_Exercise objective_.
Starting with the line that contains "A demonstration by" and stopping after the line that contains "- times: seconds", copy the entries below exactly. Include nothing else.

_Study material_.
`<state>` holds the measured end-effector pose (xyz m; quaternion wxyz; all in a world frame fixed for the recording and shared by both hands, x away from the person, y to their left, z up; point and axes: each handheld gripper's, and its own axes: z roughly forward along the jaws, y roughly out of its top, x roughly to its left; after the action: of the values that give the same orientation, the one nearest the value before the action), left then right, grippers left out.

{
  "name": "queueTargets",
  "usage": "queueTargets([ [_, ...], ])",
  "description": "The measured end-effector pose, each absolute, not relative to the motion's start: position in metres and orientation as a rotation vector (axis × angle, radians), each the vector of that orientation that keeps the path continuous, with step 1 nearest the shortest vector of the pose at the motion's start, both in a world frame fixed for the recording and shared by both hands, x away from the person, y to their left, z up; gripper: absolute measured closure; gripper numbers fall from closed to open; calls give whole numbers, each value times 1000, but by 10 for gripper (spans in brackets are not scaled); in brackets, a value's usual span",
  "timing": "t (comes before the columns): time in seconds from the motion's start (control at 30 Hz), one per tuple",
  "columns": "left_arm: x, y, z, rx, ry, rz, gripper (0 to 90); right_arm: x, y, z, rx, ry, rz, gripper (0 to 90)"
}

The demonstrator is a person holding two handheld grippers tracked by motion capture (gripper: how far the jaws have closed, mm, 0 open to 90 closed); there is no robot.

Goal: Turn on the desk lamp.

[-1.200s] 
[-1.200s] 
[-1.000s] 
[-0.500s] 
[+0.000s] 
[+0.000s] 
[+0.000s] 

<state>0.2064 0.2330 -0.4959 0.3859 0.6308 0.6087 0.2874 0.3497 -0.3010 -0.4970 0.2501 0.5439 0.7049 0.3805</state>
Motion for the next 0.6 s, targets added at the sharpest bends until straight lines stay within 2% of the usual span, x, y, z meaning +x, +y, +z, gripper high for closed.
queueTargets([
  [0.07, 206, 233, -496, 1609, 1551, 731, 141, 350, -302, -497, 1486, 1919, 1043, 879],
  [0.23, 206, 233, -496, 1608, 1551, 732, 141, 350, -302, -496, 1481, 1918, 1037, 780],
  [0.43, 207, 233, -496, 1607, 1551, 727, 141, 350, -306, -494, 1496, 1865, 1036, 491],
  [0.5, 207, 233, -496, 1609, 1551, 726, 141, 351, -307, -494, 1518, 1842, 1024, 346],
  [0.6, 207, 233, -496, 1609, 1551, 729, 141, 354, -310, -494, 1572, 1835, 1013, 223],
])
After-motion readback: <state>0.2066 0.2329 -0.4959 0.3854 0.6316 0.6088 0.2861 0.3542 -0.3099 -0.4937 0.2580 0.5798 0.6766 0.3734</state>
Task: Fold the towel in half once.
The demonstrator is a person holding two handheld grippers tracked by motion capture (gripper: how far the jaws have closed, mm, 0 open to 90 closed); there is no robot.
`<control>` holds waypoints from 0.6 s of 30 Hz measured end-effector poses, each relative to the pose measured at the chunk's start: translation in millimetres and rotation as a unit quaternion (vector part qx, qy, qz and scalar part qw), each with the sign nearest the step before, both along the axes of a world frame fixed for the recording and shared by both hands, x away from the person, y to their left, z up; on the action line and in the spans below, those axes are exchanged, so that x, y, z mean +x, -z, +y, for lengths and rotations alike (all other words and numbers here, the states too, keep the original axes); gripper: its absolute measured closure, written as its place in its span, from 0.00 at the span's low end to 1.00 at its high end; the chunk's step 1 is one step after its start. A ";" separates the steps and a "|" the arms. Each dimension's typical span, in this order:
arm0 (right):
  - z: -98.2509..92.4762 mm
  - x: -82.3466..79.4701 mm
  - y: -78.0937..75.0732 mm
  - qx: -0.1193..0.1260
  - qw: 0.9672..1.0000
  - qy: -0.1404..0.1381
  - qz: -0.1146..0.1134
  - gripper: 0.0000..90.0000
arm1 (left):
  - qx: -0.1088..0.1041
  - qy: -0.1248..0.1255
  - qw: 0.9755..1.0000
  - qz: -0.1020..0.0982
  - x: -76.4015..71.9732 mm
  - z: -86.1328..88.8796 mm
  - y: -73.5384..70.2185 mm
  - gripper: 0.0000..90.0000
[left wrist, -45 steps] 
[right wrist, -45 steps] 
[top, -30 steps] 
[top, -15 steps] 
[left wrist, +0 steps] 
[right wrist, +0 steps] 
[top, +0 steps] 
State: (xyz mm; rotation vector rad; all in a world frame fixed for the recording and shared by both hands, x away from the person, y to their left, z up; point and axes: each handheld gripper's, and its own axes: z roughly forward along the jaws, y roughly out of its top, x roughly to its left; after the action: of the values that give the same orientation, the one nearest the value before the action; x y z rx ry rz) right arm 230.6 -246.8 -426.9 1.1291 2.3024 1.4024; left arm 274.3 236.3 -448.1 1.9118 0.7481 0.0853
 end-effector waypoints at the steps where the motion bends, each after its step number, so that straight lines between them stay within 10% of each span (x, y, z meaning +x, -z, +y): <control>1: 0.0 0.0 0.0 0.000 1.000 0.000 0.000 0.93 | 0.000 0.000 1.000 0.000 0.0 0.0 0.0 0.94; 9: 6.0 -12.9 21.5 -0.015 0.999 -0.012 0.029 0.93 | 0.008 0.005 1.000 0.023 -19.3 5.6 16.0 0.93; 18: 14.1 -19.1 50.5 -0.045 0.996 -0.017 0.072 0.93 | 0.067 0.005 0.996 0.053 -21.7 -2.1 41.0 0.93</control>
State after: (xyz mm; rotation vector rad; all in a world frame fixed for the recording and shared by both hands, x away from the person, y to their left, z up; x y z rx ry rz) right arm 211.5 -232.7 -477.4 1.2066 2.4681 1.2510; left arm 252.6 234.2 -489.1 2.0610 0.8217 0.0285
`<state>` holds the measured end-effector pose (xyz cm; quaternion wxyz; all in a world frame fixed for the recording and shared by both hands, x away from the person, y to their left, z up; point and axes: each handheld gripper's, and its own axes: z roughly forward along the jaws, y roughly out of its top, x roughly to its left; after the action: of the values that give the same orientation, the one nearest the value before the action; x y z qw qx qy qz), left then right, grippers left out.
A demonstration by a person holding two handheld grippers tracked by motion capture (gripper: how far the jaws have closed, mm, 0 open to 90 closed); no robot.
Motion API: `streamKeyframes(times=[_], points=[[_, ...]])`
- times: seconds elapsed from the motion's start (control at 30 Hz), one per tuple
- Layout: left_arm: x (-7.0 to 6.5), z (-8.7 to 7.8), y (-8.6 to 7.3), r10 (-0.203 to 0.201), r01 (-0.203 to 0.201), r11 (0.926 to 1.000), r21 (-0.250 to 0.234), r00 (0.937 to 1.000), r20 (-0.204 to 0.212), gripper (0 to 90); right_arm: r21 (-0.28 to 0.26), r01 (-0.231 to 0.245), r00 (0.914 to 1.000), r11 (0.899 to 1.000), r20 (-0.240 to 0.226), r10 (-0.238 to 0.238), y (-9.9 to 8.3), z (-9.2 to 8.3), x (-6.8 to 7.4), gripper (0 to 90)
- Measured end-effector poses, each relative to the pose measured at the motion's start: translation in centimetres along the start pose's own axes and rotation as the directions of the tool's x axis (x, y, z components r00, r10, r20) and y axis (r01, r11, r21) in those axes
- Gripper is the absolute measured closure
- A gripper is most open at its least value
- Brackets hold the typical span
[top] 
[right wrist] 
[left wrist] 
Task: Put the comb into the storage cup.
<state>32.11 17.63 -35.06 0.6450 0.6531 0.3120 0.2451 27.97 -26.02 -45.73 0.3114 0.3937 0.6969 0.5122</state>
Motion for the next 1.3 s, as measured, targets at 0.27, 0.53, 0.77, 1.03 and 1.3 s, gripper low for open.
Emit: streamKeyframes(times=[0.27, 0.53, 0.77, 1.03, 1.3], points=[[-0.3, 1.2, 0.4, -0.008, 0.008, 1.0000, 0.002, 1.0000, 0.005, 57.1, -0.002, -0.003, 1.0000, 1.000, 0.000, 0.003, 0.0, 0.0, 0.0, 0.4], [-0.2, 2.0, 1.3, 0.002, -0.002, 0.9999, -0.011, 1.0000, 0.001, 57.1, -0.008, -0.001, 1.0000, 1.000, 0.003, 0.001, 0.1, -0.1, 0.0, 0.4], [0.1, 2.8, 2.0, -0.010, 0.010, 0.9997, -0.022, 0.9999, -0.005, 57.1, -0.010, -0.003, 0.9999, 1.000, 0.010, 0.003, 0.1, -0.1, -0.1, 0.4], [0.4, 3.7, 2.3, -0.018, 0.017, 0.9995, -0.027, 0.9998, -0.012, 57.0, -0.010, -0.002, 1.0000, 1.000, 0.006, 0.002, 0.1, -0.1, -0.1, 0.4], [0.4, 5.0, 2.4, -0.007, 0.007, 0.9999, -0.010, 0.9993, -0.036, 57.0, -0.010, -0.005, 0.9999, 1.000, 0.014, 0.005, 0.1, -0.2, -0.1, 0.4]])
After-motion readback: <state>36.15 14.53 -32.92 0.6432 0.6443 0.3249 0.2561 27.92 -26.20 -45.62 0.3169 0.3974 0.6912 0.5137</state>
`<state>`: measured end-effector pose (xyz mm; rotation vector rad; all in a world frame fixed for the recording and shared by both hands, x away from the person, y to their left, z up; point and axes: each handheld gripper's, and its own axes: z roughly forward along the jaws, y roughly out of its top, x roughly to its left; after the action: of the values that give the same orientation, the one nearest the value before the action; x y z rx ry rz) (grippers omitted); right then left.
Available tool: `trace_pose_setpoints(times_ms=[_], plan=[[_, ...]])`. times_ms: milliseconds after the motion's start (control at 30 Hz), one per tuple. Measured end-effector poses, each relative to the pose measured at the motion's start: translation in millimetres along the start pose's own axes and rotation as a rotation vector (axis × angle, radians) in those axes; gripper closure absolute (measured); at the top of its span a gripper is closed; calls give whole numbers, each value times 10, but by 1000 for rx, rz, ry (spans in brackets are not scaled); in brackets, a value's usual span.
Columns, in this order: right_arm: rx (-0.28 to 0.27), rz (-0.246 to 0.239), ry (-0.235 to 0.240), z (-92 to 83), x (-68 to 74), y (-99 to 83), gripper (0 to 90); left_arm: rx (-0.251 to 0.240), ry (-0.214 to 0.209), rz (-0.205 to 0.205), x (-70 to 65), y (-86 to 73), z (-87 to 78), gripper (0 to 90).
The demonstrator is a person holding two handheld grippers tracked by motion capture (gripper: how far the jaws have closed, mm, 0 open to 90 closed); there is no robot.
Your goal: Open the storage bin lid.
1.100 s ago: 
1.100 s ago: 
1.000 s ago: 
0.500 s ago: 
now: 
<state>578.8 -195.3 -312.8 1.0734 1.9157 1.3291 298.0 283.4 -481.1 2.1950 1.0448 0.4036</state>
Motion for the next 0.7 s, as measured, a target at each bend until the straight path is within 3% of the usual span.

_Output for this task_.
A demonstration by a person holding two handheld grippers tracked by motion capture (gripper: how far the jaws have closed, mm, 0 open to 90 closed); no robot.
Motion API: `streamKeyframes(times=[_], points=[[_, ...]])`
- times: seconds elapsed from the motion's start (control at 30 Hz), one per tuple

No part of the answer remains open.